Yankee was mostly unaffected by the outage gripping much of the country the past two days, thanks to the company that operates the New England power grid.
That same nonprofit company on Friday helped deliver Yankee power to New York state.
Yankee general manager Kevin Bronson said Friday that his plant can thank safeguards implemented by ISO New England, which directs power on the grid, for the outage’s minimal impact here.
Circuit breakers on the massive power grid worked to isolate New England’s power delivery system as soon as they detected the faults moving eastward on the larger grid, he said.
“As we saw, the breakers designed to protect New England worked,” Bronson said in a press conference Friday. Some nuclear power plants in the Northeast automatically shut down when numerous breakers blocked circuits and the widespread outage occurred. Bronson said that response is a planned reaction when a power plant is generating energy that has nowhere to go.

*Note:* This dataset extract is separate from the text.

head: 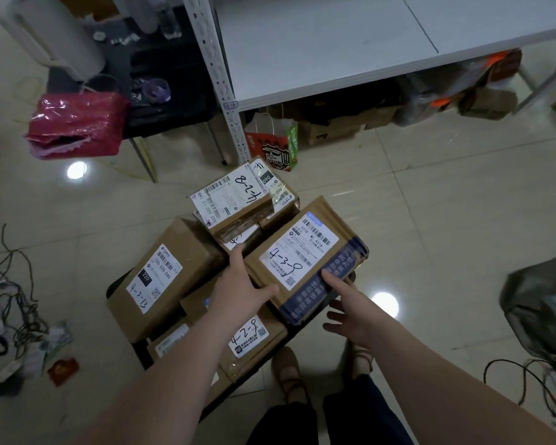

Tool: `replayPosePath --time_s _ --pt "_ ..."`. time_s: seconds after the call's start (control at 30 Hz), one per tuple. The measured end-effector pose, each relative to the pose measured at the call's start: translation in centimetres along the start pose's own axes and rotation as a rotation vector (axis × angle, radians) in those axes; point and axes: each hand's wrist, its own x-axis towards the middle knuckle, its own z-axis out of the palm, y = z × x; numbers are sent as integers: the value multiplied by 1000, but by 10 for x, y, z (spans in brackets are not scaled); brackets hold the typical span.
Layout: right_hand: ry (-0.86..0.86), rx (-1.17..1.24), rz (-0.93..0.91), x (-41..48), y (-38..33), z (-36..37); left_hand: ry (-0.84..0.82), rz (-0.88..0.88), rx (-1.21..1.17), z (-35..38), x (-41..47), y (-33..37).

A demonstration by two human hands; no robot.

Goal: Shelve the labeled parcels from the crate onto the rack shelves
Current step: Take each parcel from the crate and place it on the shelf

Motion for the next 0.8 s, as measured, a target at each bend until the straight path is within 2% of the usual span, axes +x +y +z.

Because the New England grid was isolated, he said, its nuclear power plants didn’t experience shutdowns.
“All we saw was a voltage spike,” he said.
The press conference, according to plant spokesman Robert Williams, was called because Yankee had received a number of phone calls questioning the status of the plant since Thursday’s blackout.
Although there was a brief flicker of power, and a number of alarms went off, Yankee officials said, there was little to do after the outage except to shut down the alarms, double-check that everything was OK, and stand ready for another problem if it occurred.
If the plant had lost power, Bronson said, there was a back-up plan to operate the plant using hydroelectric power generated by a reserve pond behind a Vernon dam.
“Had we needed to, we could have divorced ourselves from the grid,” he said.
Senior management was on-site overnight, Bronson said, and all of the nuclear plant’s staff has been on-call since the outage.
Bronson said the plant was operating at 100 percent capacity before and after Thursday’s brief dimming of power, and, on Friday, ISO New England was able to redirect some of the Yankee-generated power to Albany and the ISO New York grid via Pittsfield, Mass.
“Our focus throughout last night was to keep power going through Vermont, so we could be in a position to help,” Bronson said.
Power delivered to the New England grid by the Vermont Yankee plant, which lays claim to about 35 percent of Vermont’s power supply, can be exported out of state based on ISO New England’s assessment of the reserve power that would remain available in the grid.
Bronson said those investigating the failure of a system in New York and the Midwest will be looking to ISO New England’s system to learn what made it work as it should have when others failed catastrophically.
“The system was designed not to let that kind of widespread outage happen,” Bronson said.
Vermont Yankee has been reliably supplying power in the Northeast for over 30 years. In addition to supplying Vermont with power during the blackout, the plant was able to support its neighbors by routing electricity to New York. During the outage Vermont Yankee’s automated and electronic systems were fully functioning, keeping the plant safe, secure, and reliable.